Russell · 30 January 2006
If there were anything to Luskin's thesis, anything at all, couldn't the Discovery Institute, with all its resources, find someone with minimal biology credentials to lay it out for us?
'Rev Dr' Lenny Flank · 30 January 2006
nidaros · 30 January 2006
Tice with a J · 30 January 2006
I think there can be made a distinction of sorts between micro- and macro-evolution. Macro-evolution is when enough changes have occurred that two descendant species cannot breed with each other any more. Once that occurs, they can no longer share genetic material, and they deviate further and further. Of course, there are many instances where this is not even applicable, and in those cases the distinction just amounts to a shell game.
Interestingly, since lions and tigers can get together to make ligers, does this mean that macro-evolution has not occurred?
Tice with a J · 30 January 2006
I should mention that I just took a look at Uncommon Descent, and guess where the ads are linking. Look for yourself. Classic.
Julie Stahlhut · 30 January 2006
Gerry L · 30 January 2006
Julie wrote:
"The other is this very strange obsession with defining evolution as a process for changing things into other things (without defining what "other things" are, except that presumably someone'll know 'em when he sees 'em.) "
I think the word we are looking for here is "kind." They won't accept evolution until the avian virus (poof) turns into a bird.
Ptaylor · 31 January 2006
mark · 31 January 2006
steve s · 31 January 2006
Please be a little less graphic, Lenny.
Wayne Francis · 31 January 2006
AD · 31 January 2006
I think what is really notable is that Luskin has to redefine "new information" into a term that is completely alien to what scientists are using to describe evolution.
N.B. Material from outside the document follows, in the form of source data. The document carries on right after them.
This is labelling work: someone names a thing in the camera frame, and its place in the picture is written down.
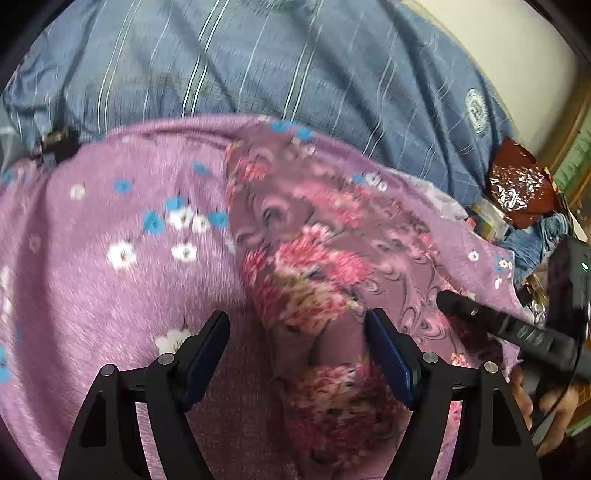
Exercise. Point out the blue crumpled cloth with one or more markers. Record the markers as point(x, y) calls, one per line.
point(535, 237)

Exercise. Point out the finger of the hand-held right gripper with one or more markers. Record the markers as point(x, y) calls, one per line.
point(503, 327)

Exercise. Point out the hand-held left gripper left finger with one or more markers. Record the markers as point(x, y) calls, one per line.
point(203, 364)

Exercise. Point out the maroon pink floral shirt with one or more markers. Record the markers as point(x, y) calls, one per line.
point(300, 258)

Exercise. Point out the small black object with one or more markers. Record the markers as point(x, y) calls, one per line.
point(60, 142)

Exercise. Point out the wooden framed panel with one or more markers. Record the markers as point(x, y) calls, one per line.
point(570, 122)

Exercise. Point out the dark red foil bag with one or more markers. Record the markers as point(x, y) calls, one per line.
point(521, 184)

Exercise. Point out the blue plaid quilt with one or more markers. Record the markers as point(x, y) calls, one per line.
point(277, 60)

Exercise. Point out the person's right hand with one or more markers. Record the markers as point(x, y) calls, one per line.
point(521, 397)

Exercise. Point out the purple floral blanket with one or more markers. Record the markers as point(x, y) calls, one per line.
point(115, 300)

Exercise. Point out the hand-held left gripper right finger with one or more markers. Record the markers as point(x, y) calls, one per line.
point(388, 360)

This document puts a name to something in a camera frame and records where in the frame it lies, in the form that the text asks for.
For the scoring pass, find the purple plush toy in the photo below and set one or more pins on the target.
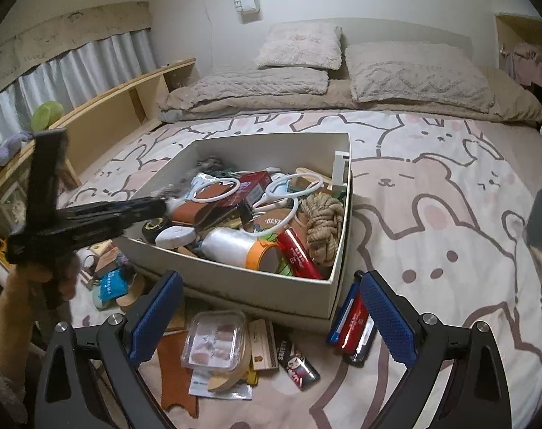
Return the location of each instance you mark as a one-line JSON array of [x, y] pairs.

Much the same as the DI having to redefine "science" to include their views.
They use the same words to mean different things, then attack theories as though their meanings are what the scientific community is using. It's either highly dishonest or highly stupid (arguably both).
Once again, the more I read, the less credibility they have.
Tara Smith · 31 January 2006
Russell · 31 January 2006
...there is no joy in Mudville; mighty Casey has struck out
(I bet Luskin's pretty tired of hearing that one)
Liz Craig · 1 February 2006
Fools rush in... where ID heads fear to tread.
Casey Luskin is a mere kid. He and Michael Francisco have recently been the voices of the ID movement. Makes you wonder... are the real leaders going to step up, or are they still trying to figure out what to do post-Dover?
First they bailed on the Dover trial. Now they are embracing common descent (something none of the "witnesses" at the Kansas kangaroo trial were willing to do).
I imagine this will cause a rent in the "big tent," which can only be a good thing. YECs should finally realize they were used until they were no more use, then they were pitched overboard like so much ballast.